WORK TO COMPLETE:
Each line starting at the one that contains "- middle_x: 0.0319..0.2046" and ending at the one that contains "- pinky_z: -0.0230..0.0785" must be returned exactly, and the rest of the listing is left out.

DATA EXTRACT:
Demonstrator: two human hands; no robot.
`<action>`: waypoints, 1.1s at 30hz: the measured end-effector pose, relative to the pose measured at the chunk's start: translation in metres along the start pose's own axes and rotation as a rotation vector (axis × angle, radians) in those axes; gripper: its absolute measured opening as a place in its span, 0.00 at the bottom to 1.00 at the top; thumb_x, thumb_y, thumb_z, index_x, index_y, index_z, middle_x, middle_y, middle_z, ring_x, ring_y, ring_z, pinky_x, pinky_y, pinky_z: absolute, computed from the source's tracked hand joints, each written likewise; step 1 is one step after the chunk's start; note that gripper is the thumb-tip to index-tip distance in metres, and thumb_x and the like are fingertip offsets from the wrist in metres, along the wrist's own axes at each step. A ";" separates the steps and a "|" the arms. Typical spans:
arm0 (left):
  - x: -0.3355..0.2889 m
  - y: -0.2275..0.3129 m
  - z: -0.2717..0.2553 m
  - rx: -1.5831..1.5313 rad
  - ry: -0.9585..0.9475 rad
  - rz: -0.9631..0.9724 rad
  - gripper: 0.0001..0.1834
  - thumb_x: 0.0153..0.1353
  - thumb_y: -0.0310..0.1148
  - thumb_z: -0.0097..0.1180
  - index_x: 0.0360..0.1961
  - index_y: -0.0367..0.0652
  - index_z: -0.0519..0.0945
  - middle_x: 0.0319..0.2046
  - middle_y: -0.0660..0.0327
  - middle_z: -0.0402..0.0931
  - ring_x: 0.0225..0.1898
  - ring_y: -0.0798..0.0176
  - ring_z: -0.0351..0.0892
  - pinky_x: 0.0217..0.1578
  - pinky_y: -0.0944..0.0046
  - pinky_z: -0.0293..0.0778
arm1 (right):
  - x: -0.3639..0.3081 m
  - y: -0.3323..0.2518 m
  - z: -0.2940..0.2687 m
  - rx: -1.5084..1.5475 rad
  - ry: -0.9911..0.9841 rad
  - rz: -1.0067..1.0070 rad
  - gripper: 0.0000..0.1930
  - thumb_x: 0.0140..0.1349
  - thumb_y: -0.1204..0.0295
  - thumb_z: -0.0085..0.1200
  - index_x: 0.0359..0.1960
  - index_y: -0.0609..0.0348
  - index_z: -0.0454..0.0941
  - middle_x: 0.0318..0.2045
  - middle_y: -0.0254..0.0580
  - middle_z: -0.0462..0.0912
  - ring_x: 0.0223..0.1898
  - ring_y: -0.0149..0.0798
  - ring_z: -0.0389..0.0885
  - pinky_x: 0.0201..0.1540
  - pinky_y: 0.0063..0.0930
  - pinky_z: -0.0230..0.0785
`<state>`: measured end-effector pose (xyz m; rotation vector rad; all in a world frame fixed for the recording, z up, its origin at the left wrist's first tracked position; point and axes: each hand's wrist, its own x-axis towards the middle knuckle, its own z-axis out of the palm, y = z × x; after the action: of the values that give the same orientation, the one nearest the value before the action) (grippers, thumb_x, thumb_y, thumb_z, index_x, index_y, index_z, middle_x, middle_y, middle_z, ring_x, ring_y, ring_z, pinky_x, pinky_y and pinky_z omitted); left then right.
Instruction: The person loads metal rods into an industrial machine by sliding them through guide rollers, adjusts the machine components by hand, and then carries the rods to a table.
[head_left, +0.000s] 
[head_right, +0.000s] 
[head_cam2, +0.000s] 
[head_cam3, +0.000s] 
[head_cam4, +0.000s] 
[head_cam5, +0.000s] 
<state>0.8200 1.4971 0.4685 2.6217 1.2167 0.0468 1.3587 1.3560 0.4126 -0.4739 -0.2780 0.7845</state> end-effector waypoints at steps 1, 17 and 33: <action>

SOLUTION TO THIS TASK:
  - middle_x: 0.0319..0.2046
  - middle_y: -0.0660..0.0327
  - middle_z: -0.0402..0.0931
  - ring_x: 0.0225..0.1898
  - ring_y: -0.0798..0.0176
  - ring_z: -0.0351..0.0892
  - pinky_x: 0.0217..0.1578
  - pinky_y: -0.0944..0.0046
  - pinky_z: -0.0293..0.0778
arm1 (right):
  - x: -0.3639..0.3081 m
  - y: -0.3323..0.2518 m
  - z: -0.2940..0.2687 m
  - rx: -1.5084..1.5475 rad
  - ry: -0.9911..0.9841 rad
  - rz: -1.0067..1.0070 rad
  - gripper: 0.0000..0.1930
  - thumb_x: 0.0140..0.1349
  - thumb_y: -0.1204..0.0295
  - thumb_z: -0.0085..0.1200
  - index_x: 0.0359..0.1960
  - index_y: -0.0609..0.0348
  - index_z: -0.0454..0.0941
  - middle_x: 0.0318..0.2045
  - middle_y: -0.0254..0.0580
  - middle_z: -0.0462..0.0912
  - ring_x: 0.0223..0.1898
  - ring_y: -0.0149..0.0798
  - ring_z: -0.0389..0.0885
  - pinky_x: 0.0201..0.1540
  - pinky_y: 0.0063..0.0930
  - pinky_z: -0.0230..0.0785

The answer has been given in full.